A fascinating study of about 100 children ages 3 to 9 found that children are differently able to understand the importance of birthdays. Younger children believe that a birthday celebration is necessary for a person to age. If the celebration is skipped, the child believes he remains the same age as before, even though the anniversary of his birth has passed. And if a birthday celebration is repeated, the child may believe he ages a year at each celebration, so he can progress from age 3 to age 4 to age 5 in the span of a few days.
In addition, younger children believe that, in order for a birthday celebration to be “official” and to count in moving the child ahead, age-wise, it must contain all the elements the child has come to associate with birthday parties. This is why, if you have a piñata or a bouncy house one year, your child might insist on repeating those elements the next year.
Younger children believe that a person can grow younger, physically, by naming for herself a younger age. The whole package of growing up, growing older, and assigning a number to an age is mixed up in young children’s minds. By the time children reach the age of 8 or 9, they have sorted everything out. They understand that age progresses even if a birthday celebration is skipped or is somehow untraditional.
What’s the birthday take-away? Especially if your child is younger than 7 or 8, keep in mind these guidelines:
- Children are likely to be upset if their birthday party doesn’t include what they believe a “real” birthday party should include. This means that you should be careful about what is included in a young child’s party, since you’ll likely be expected to include it again in future years. It also means that you tamper with the birthday party formula at your peril!

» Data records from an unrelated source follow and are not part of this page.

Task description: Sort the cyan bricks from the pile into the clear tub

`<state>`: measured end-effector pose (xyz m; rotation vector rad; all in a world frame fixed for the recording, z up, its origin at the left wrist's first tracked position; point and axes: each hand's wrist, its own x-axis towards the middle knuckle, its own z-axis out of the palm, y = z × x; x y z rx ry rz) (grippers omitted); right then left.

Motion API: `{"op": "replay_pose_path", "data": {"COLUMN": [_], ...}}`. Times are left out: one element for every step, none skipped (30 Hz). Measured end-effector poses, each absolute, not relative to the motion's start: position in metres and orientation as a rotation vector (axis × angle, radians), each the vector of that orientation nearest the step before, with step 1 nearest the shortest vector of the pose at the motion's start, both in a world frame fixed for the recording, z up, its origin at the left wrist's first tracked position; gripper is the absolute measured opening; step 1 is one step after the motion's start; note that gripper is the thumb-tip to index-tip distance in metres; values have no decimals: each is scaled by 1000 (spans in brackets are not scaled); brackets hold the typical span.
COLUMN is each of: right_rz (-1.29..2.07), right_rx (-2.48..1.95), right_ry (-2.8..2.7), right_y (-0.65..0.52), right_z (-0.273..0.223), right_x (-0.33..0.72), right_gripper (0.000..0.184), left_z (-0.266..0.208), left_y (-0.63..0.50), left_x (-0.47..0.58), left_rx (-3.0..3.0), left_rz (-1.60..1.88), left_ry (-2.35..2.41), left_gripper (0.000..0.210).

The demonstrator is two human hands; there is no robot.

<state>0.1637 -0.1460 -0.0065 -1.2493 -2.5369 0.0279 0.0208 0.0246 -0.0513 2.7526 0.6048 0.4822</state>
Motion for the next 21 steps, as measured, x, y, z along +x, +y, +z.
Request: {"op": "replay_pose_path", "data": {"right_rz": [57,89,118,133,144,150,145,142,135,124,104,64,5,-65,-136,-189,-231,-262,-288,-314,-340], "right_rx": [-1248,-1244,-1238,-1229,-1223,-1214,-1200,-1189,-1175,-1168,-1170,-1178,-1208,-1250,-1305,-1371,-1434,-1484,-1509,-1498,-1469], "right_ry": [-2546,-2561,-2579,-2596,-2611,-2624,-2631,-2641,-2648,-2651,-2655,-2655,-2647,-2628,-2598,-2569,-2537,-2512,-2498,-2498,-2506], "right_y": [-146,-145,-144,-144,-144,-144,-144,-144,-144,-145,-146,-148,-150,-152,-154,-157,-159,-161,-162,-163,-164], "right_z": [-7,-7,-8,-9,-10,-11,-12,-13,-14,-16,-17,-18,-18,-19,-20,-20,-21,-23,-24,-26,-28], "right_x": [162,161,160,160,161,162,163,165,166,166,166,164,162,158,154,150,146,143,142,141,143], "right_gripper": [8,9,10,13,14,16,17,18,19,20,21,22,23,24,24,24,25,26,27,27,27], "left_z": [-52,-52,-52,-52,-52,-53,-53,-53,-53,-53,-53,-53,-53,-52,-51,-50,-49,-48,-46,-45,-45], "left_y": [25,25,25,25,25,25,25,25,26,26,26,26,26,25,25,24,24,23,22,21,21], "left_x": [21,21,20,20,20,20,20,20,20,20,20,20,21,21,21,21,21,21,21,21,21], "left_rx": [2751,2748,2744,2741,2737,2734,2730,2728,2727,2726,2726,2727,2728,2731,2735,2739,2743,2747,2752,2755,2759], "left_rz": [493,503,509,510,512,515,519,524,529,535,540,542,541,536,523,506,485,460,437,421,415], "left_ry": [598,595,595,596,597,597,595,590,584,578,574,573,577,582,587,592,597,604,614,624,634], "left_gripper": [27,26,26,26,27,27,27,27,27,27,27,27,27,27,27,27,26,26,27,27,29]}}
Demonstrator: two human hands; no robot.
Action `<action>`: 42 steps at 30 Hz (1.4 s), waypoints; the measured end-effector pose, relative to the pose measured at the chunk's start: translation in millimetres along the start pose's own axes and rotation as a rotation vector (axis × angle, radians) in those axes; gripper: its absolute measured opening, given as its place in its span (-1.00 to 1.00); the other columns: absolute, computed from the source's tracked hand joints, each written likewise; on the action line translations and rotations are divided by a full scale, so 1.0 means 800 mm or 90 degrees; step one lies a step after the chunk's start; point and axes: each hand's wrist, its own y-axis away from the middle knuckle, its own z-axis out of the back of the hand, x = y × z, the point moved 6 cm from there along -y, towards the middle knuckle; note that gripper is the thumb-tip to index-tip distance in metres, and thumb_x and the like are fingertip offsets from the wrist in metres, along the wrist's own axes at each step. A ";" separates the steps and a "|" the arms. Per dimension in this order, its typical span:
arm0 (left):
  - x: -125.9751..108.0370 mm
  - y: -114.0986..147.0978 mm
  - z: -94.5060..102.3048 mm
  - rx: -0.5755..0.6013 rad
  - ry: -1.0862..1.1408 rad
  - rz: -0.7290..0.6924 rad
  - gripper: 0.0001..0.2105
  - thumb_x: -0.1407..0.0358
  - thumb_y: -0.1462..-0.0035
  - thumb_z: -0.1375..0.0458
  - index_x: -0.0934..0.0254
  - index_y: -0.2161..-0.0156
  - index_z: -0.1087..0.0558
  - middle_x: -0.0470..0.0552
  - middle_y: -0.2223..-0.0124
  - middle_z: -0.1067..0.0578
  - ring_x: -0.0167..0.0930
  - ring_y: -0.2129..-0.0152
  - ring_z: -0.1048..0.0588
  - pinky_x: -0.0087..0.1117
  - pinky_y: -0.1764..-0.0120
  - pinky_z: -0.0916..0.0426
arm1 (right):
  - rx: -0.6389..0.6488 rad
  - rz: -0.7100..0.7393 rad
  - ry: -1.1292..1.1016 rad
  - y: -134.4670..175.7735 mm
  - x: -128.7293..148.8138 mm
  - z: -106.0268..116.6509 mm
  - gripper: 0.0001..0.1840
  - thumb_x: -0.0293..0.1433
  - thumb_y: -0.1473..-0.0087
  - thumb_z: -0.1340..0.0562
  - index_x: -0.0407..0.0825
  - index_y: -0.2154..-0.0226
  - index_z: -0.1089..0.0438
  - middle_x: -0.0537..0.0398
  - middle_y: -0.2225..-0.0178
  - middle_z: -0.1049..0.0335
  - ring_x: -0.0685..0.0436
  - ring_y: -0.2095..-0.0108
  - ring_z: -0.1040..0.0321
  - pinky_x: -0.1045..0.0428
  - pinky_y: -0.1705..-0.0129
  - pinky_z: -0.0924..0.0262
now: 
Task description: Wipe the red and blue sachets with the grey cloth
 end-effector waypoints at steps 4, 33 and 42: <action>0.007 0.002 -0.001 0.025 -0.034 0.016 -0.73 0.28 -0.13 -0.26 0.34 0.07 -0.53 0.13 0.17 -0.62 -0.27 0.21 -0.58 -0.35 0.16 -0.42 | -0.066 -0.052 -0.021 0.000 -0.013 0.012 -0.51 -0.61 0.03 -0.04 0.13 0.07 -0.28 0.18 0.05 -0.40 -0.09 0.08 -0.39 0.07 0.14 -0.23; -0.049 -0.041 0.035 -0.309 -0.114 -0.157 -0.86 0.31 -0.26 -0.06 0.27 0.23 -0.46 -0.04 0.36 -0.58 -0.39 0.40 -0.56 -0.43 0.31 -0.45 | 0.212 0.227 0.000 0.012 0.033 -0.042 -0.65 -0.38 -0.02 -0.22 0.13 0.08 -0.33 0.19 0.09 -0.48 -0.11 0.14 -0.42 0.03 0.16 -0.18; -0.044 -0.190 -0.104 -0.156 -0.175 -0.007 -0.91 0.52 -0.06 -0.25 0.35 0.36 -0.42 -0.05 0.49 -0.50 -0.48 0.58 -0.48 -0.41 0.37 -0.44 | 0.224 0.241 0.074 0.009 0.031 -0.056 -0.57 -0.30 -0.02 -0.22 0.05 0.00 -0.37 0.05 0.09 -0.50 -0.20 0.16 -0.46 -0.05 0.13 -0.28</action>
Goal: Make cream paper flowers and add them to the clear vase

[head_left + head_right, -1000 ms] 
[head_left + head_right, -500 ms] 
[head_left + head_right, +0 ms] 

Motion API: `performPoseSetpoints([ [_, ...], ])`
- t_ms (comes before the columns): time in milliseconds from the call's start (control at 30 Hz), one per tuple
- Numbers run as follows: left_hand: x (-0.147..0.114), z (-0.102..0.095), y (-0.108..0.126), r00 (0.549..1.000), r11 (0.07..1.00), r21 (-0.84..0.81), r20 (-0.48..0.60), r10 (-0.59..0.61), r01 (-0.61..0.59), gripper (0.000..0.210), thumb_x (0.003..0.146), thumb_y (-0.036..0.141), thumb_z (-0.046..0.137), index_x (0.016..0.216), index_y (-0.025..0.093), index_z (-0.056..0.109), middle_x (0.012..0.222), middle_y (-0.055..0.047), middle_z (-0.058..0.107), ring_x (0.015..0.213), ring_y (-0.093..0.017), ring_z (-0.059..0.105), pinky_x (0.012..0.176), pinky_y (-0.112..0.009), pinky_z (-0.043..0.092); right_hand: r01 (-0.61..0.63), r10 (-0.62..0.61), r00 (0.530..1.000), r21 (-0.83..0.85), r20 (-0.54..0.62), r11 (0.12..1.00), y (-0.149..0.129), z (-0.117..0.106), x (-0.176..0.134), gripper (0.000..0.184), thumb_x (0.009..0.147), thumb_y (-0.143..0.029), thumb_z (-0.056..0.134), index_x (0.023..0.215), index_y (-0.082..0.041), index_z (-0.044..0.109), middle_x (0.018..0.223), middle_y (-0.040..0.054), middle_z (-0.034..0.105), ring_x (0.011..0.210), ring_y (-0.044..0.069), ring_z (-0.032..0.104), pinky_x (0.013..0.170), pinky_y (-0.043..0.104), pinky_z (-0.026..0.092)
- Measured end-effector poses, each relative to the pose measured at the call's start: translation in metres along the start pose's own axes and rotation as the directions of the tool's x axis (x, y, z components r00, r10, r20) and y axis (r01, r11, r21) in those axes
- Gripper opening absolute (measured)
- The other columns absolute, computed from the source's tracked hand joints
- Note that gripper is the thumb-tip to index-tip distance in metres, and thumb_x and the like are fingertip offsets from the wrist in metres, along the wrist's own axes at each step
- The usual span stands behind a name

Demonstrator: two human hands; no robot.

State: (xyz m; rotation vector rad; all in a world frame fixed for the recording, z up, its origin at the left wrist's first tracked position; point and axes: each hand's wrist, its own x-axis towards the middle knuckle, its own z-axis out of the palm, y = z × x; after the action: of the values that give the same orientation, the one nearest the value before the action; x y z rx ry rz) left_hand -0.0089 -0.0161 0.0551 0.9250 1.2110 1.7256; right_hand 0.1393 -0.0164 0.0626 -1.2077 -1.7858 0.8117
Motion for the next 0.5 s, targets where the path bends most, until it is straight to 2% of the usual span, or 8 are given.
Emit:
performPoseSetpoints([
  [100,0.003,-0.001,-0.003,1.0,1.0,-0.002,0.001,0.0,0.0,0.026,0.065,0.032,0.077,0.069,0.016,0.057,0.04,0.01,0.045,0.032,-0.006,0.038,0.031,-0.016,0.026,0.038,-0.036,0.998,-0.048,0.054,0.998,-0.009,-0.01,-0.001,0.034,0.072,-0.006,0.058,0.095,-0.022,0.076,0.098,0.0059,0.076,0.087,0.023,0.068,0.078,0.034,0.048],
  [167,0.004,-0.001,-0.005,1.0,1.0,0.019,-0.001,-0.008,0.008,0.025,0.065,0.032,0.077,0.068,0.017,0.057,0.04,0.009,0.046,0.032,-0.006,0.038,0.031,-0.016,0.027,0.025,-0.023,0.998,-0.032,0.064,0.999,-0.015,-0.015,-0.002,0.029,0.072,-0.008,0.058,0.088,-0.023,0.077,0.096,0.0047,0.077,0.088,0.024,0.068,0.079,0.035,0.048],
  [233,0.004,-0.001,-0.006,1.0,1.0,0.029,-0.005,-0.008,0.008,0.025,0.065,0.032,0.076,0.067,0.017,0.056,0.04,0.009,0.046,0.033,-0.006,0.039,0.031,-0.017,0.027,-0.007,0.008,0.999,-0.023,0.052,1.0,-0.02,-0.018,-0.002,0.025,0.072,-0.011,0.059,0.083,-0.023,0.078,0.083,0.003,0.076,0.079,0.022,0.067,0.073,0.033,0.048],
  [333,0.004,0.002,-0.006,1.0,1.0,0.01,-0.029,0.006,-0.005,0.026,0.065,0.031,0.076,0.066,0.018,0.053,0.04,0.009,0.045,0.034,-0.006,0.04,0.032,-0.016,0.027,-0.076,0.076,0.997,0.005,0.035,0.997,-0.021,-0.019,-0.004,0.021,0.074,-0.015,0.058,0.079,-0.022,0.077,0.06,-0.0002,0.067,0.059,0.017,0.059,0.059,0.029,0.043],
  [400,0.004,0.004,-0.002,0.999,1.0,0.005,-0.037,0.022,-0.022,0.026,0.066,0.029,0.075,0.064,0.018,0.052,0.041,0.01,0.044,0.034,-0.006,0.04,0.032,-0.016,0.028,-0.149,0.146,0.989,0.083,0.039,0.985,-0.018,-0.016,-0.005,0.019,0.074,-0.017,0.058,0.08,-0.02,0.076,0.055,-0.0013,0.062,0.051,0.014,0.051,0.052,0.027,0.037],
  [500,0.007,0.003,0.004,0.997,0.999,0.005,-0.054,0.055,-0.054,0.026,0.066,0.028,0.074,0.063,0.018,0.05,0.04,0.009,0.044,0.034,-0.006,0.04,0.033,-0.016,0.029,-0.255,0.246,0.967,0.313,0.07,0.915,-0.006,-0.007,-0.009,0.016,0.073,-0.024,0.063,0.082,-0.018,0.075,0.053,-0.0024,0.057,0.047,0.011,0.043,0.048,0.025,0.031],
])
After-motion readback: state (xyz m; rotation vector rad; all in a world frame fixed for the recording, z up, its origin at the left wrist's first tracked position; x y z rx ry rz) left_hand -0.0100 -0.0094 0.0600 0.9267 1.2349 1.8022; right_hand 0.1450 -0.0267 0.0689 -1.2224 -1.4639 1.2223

- Take children’s beliefs about aging and birthdays seriously. Avoid making jokes about your child’s age since a child will take jokes at face value and believe them. Wait for your child to grow into middle childhood to play around with the meaning of birthdays.
- Realize that young children don’t yet understand the whole idea of aging and growing into a different state of maturity. The whole idea of transforming into an adult seems not only impossible but frightening to a young child. Keep birthdays childlike and avoid making them the reason for new responsibilities.
Most of all, don’t skip your child’s birthday! To a young child, a skipped birthday is the same as not growing up at all.
© 2014, Patricia Nan Anderson. All rights reserved. This material may not be published, broadcast, rewritten, or redistributed. Ask for Dr. Anderson’s book, Parenting: A Field Guide, at your favorite bookstore.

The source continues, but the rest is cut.